CONCLUSIONES: Los países de ALC mostraron avances considerables en la reducción de las desigualdades con respecto a las intervenciones de salud reproductiva, materna, neonatal e infantil, y en materia de mortalidad y nutrición infantil. Sin embargo, el 20% más pobre de la población en la mayor parte de los países sigue quedándose a la zaga, y son necesarias iniciativas renovadas para mejorar la equidad.

Palabras clave: Salud materno-infantil; desigualdades en la salud; factores socioeconómicos; Objetivos de Desarrollo del Milenio; América Latina; Región del Caribe.


 

 

Countries in Latin America and the Caribbean (LAC) are undergoing a rapid transition, becoming more developed, more urban, and gradually, better off. Along with economic development and rising incomes, improvements in health systems and progress towards universal coverage have contributed to improved health outcomes for women and children (1). Infant mortality in LAC has fallen by half to 27 per 1 000 live births since 1980, and life expectancy at birth has increased by 7 years, from 69 to 76 years in 2010 (2). However, these estimates obscure differences in progress among and within countries and between population subgroups; for instance, the infant mortality rate varies from 35 per 1 000 live births in Guyana in 2009 to 58 in Bolivia in 2008 to 64 in Haiti in 2012 (2, 3).
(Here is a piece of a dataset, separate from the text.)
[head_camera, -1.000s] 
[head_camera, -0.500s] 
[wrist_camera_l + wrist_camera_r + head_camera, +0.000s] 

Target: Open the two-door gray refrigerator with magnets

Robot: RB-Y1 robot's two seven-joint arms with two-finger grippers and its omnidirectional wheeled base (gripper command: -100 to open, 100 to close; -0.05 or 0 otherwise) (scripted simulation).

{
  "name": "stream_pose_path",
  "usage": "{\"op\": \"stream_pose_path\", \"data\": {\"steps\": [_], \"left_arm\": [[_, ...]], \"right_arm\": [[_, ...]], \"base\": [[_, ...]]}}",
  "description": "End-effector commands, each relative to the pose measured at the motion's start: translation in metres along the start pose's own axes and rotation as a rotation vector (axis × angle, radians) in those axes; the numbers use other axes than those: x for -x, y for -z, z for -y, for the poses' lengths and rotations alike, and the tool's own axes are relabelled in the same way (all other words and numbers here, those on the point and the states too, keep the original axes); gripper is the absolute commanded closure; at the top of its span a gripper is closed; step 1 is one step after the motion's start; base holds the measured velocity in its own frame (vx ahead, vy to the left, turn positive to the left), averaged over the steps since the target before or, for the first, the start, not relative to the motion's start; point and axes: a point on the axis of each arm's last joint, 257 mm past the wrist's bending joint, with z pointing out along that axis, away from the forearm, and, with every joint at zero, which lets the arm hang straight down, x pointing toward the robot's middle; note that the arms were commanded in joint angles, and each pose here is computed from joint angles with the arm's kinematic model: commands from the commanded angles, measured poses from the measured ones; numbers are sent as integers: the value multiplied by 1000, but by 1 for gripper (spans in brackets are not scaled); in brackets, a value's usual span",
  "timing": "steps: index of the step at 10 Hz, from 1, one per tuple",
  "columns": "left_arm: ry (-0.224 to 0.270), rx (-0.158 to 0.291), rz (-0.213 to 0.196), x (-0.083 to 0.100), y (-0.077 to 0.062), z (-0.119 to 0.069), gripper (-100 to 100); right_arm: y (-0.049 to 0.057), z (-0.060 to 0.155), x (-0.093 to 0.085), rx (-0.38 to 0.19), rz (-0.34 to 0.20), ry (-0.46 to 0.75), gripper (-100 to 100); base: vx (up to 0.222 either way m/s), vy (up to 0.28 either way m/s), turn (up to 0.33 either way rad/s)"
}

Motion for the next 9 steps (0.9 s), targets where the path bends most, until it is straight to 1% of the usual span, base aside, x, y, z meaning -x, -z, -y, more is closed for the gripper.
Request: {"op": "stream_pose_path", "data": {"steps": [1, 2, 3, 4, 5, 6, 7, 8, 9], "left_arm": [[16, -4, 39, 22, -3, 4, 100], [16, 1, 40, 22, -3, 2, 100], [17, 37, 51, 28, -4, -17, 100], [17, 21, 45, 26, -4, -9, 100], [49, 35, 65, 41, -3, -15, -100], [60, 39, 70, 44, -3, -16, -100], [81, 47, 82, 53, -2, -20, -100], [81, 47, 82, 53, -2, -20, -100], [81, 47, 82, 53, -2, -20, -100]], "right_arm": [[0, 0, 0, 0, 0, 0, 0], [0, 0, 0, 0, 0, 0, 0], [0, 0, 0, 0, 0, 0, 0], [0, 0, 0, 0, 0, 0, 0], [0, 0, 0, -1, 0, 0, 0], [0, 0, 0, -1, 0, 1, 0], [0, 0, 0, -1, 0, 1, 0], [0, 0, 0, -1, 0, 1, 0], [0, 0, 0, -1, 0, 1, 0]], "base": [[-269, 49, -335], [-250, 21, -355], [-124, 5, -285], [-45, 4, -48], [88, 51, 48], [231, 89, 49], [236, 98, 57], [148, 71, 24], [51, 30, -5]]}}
The "Countdown to 2015" initiative was conceived in 2003 to track country and global progress towards achievement of Millennium Development Goals (MDGs) IV (reduce child mortality) and V (improve maternal health) in 75 countries where over 95% of all maternal and child deaths occur. Of these, only six are in LAC: Bolivia, Brazil, Guatemala, Haiti, Mexico, and Peru. In order to be included in the Countdown, a country must have either high national maternal or under-5 mortality rates or large absolute numbers of such deaths (3).

Given that many LAC nations present low under-5 and maternal mortality rates compared to other low- and middle- income countries, most do not qualify for the Countdown. Nevertheless, there is ample evidence of important health inequalities among socioeconomic subgroups within many LAC countries (3-8, 9). Even in countries such as Brazil-where poverty has been dramatically reduced and a free universal health system introduced-inequalities in access and outcomes, driven by social determinants, remain a challenge (1, 3, 5).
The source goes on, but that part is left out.